He was asked about overconfidence, about whether the Grand Slam noise had seeped into the dressing room before the work was done. "I don’t know," he said and the pause before it was telling. "But it makes you think. Maybe we saw ourselves in a slightly too flattering light, maybe we were thinking about other things before thinking about competing today.”
The turning point, in his view, was the beginning of the second half. France trailed 19-15 at the interval, which was uncomfortable but not alarming. What followed was. Two yellow cards, a defence that invited rather than resisted,and Scotland given the time and space to do precisely what Scotland do when the handbrake is off.
"We conceded points quickly, let them run and pull clear," Cros said. "We lacked character and reaction after a first half that was already not great. But we were still in it."

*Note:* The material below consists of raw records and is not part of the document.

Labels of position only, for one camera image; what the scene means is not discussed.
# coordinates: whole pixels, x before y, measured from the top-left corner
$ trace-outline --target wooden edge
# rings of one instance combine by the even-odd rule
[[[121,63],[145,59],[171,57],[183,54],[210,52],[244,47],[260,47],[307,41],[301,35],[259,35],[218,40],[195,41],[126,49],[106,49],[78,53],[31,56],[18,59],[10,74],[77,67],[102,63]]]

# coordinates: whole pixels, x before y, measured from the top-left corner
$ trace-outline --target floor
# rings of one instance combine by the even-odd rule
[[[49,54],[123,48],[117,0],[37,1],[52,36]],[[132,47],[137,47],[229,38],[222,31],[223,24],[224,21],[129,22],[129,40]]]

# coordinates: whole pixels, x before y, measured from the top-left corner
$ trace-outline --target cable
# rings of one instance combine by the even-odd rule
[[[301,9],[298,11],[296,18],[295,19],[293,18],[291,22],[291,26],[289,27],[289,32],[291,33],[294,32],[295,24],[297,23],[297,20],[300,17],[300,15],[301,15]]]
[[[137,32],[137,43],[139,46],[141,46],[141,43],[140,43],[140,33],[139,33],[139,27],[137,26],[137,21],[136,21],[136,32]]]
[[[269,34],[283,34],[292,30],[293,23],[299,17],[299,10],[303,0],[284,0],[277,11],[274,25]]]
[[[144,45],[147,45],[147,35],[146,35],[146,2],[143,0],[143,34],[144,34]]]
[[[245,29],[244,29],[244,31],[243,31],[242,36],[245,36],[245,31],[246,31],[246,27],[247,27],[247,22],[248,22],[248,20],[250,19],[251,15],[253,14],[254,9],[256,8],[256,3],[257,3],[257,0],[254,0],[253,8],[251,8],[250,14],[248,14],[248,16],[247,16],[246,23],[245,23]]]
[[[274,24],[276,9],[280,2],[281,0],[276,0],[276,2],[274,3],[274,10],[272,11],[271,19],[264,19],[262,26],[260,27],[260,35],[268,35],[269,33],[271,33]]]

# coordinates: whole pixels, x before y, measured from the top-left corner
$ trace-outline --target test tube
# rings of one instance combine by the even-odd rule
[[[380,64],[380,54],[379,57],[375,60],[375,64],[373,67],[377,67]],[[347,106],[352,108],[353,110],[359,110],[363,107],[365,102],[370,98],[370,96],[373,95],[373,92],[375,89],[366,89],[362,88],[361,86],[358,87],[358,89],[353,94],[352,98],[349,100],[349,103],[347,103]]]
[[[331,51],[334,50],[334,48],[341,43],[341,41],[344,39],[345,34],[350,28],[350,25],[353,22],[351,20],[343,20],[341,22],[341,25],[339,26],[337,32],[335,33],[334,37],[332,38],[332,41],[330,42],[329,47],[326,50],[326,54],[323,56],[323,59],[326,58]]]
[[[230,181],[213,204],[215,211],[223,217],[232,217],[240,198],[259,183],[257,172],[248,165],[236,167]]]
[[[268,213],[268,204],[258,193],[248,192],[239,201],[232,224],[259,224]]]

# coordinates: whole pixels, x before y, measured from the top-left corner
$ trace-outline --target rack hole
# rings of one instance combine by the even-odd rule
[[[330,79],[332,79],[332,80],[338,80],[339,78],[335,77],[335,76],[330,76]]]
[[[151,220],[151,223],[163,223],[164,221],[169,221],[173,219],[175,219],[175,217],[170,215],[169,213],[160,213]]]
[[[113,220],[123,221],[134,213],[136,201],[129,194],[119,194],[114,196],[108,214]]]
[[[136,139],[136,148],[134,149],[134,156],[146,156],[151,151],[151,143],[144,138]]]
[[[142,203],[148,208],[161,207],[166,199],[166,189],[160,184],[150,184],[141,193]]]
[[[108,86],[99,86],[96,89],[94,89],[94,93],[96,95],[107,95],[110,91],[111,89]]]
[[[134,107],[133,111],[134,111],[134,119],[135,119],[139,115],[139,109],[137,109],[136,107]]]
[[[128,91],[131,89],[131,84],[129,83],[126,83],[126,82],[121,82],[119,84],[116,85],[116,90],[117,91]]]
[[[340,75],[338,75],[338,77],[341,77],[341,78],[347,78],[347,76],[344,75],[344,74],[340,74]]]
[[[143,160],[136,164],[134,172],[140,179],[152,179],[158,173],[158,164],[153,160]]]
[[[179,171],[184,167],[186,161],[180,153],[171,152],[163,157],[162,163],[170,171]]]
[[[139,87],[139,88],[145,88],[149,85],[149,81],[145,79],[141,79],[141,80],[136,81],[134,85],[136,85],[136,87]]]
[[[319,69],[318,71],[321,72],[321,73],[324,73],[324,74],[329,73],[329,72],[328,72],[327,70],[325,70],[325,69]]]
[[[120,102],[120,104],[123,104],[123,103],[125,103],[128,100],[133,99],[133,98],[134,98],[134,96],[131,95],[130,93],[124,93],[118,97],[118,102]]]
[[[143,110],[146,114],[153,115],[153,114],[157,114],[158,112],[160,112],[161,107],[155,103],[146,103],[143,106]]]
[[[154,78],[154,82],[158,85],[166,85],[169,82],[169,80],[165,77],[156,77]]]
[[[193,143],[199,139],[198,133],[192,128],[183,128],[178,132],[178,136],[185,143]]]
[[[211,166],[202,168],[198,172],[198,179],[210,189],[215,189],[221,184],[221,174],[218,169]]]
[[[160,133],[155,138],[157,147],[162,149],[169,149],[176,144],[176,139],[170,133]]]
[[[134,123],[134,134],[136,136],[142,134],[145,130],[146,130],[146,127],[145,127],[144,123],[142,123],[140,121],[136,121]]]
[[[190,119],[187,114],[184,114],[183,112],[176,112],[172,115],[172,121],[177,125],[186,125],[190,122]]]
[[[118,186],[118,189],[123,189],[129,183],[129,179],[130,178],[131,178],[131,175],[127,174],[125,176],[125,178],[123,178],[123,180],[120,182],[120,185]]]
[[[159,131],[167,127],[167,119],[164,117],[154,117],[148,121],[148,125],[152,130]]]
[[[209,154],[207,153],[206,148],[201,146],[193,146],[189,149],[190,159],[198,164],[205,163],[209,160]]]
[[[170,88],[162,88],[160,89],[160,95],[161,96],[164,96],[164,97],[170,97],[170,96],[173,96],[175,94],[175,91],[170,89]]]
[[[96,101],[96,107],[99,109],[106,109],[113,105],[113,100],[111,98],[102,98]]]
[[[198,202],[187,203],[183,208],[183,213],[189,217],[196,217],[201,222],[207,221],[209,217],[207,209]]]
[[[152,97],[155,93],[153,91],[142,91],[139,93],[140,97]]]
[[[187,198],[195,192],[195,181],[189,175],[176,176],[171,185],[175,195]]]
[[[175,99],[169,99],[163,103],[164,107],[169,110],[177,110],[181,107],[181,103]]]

"Antoine was stifled. A bit like the team as a whole. When you’re being dominated, it’s naturally harder for him. But we shouldn’t point fingers at anyone and everyone has their share of responsibility."
What France produced still contained passages of the instinctive, high-tempo brilliance that has made this team the most watchable in the championship. They scored 40 points not as scraps or consolations but from genuine attacking intent, from that offloading game and positional fluidity that no other side in this tournament has come close to replicating. The gap between intent and outcome was where France’s evening fell apart.
Thomas Ramos had been wary enough during the week to leave a door open.
"I did an interview where I said it’s impossible to talk about a Grand Slam until we’ve come to play in Scotland," he reflected afterwards. "Well, there’s the proof," he said, in typical Ramos style, with something between resignation and dark amusement.
The full-back was not prepared to let the evening become a wake and that told you something important about where this France squad are in their thinking. The tournament remained theirs to win.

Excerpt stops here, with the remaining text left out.